Saturday, November 5, 2011

In Defense of Food Allergy (IgE) Blood Tests - Part Two

[I have written a follow-up to my follow-up: Part 3]

In Part One, I discussed some of the things I agreed and disagreed with, in an article about the proliferation of allergy testing.  To further explain why I have more faith than some in blood tests for allergies, I would like to share some information from Food Allergies For Dummies, by respected pediatric allergist and professor, Dr. Robert Wood.  I will also share our experiences with my daughter's test results.  

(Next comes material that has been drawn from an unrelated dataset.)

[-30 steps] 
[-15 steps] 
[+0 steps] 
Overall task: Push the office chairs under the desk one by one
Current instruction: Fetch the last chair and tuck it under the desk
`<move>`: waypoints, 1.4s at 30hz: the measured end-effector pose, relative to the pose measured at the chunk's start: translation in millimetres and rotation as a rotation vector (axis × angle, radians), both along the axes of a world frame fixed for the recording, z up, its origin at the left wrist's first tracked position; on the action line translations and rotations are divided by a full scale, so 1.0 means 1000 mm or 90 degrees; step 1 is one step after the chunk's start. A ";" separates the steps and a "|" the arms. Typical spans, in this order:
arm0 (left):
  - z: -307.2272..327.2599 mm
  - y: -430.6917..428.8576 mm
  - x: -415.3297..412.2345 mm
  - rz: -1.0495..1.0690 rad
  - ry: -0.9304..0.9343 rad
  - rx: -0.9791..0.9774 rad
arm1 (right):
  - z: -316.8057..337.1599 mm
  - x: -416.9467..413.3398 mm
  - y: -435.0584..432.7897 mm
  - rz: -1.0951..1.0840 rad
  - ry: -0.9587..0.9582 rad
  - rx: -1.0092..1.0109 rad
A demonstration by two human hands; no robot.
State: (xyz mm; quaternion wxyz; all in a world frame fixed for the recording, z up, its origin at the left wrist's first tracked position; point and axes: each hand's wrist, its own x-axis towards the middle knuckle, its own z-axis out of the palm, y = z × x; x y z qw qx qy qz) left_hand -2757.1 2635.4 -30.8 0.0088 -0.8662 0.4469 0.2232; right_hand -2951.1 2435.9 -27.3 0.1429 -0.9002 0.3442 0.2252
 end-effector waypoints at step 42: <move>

Before I continue, I want to state that I understand that blood test results are not conclusive, all by themselves, and that a medical professional, preferably an allergist, needs to review the patient's history and other information, when interpreting results and making diagnoses.  What I'm trying to convey, though, is that there are instances where blood test results can be highly predictive and useful.

Here are some excerpts from the sample chapter on Dr. Wood's Food Allergies for Dummies site:

"When your doctor gets the results, she looks at your RAST score and interprets the results based on the following criteria:
  • The higher the RAST score, the more likely that the results represent a true food allergy.
  • More importantly, for some of the most common food allergens, the doctor may compare your RAST levels to predetermined cut-offs, above which a true food allergy is almost certain. For example, using the CAP-RAST, which gives results on a scale from 0 (zero) to 100, an IgE level of more than 7 to egg, over 15 to milk, 14 to peanut, and 20 to codfish is highly predictive (greater than a 95 percent chance) that you’re allergic to that food."
Please note that...greater than a NINETY-FIVE percent chance.  I'd say that's a lot better than 50/50 predictability!

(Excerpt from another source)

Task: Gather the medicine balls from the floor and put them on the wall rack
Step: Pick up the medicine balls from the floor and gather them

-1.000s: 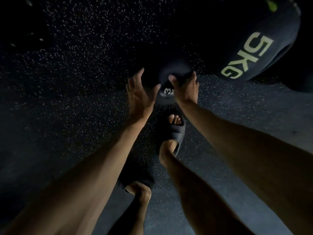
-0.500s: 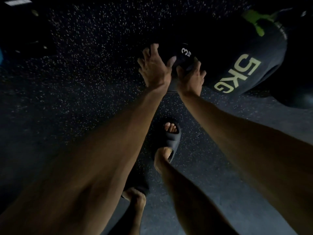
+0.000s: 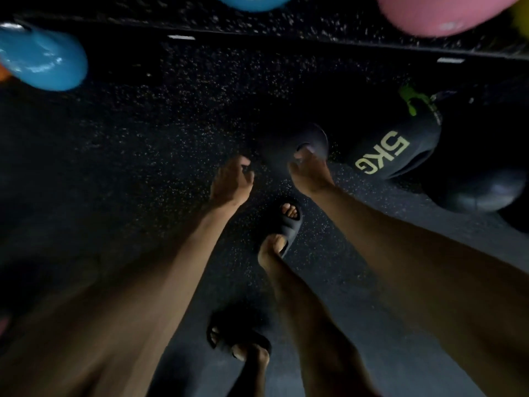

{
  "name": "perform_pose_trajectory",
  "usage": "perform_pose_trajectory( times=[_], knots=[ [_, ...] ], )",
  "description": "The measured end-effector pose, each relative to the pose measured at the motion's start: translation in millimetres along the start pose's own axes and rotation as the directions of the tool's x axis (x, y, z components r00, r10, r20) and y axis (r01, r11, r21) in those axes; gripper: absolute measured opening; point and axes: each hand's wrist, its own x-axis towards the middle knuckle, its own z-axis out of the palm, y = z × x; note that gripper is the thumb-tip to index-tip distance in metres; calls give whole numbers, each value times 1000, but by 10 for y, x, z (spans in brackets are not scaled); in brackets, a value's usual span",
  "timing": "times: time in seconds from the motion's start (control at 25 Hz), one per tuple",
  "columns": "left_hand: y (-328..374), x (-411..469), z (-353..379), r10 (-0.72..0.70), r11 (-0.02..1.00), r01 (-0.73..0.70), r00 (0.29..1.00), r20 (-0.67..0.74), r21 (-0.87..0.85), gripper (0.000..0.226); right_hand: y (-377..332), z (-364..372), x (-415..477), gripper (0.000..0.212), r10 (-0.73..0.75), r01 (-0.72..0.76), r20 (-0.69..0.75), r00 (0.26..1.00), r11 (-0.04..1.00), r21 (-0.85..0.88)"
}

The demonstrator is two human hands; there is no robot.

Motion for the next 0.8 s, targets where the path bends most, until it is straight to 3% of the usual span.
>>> perform_pose_trajectory(
  times=[0.2,0.32,0.48,0.64,0.8],
  knots=[
    [-613,-1471,-682,-195,980,195,980,-21,-37,30,-676,253,-1293,33,-208,267,223,952,923,-278],
    [-992,-2496,-898,-287,948,279,957,-31,-152,29,-1008,621,-2207,35,-276,413,354,894,815,-407],
    [-1617,-3974,-921,-448,827,380,891,-77,-414,29,-1323,1134,-3553,34,-343,616,523,780,570,-544],
    [-2099,-5385,-742,-560,712,395,818,-129,-581,28,-1375,1681,-4755,34,-319,697,623,714,408,-590],
    [-2609,-6784,-343,-707,517,407,699,-107,-753,25,-1271,2362,-5907,36,-274,781,732,624,223,-583]
  ],
)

So, let's take a look at my daughter's blood test results:  (As far as I know, these are all ImmunoCAP allergen-specific IgE tests performed by Quest Diagnostics.)

This is the key/legend for the lab results.  I added an "upper limit" of 1000, since the test results just indicate "100+", so I could use formulas on my Excel spreadsheet.  Yes, I keep an Excel spreadsheet of my daughter's allergies! ;)
 Age at time of testing:
5/27/2010 - 18 months old
6/28/2011 - 2 1/2 years old
8/9/2011 and 8/16/2011 - 2 3/4 years old
(The two from August 2011 are from the same blood draw - I called the lab to see if they had leftover blood and had them add a few more tests.)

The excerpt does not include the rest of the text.